Work instruction -
Match the string "cable" against each line below, and copy every line that matches.

◆ ◆ ◆ ◆ ◆

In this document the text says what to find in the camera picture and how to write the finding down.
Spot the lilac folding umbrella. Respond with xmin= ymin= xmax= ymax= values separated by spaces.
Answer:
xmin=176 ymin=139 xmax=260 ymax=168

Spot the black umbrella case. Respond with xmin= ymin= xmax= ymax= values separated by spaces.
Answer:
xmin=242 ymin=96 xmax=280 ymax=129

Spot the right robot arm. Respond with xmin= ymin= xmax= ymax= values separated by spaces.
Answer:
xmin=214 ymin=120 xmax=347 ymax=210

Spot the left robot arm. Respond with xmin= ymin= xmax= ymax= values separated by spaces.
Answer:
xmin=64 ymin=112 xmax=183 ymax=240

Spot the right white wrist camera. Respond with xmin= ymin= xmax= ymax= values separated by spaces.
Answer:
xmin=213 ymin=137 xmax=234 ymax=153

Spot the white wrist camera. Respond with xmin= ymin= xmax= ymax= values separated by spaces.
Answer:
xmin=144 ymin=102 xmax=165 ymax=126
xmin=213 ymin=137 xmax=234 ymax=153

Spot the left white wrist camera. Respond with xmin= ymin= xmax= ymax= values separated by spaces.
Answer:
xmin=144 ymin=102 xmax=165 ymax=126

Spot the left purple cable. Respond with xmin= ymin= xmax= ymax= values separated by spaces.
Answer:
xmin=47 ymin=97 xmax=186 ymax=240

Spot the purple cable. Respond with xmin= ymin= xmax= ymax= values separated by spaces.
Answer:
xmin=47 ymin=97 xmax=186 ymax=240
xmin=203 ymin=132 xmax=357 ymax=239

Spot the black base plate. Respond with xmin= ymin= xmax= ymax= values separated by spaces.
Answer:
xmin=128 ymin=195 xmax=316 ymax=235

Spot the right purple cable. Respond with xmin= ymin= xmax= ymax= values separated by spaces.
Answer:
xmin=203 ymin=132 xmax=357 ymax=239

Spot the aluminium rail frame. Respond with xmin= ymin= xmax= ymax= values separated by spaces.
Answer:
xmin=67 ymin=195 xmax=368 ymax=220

◆ ◆ ◆ ◆ ◆

Response -
Spot the left purple cable. Respond with xmin= ymin= xmax= ymax= values separated by spaces.
Spot the purple cable. Respond with xmin= ymin= xmax= ymax= values separated by spaces.
Spot the right purple cable. Respond with xmin= ymin= xmax= ymax= values separated by spaces.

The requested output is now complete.